> EXERCISE OBJECTIVE
Check each line of the material below for the word "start". State how many lines have it, and nothing more.

##### RECORDED INFORMATION

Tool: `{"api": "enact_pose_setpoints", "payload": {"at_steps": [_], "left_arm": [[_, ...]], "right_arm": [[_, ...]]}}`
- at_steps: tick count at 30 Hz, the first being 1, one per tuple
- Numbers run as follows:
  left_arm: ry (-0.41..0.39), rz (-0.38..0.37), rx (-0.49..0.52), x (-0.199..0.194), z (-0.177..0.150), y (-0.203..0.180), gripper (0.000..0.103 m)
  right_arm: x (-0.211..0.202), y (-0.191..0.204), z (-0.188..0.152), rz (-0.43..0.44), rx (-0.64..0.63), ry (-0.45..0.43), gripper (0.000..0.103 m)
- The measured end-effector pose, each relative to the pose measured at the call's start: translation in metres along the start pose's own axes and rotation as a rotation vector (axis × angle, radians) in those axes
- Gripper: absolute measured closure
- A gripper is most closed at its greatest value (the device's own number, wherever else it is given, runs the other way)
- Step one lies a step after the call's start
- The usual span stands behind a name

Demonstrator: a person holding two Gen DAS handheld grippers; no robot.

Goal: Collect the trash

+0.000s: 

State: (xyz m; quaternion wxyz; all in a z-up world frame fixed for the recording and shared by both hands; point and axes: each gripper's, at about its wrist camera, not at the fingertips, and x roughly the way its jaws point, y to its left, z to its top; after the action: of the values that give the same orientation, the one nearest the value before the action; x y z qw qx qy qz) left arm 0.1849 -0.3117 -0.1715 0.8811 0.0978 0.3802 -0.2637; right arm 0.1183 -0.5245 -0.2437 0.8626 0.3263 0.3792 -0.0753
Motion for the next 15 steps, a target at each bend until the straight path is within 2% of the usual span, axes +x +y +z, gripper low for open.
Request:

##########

> YOUR RESPONSE
2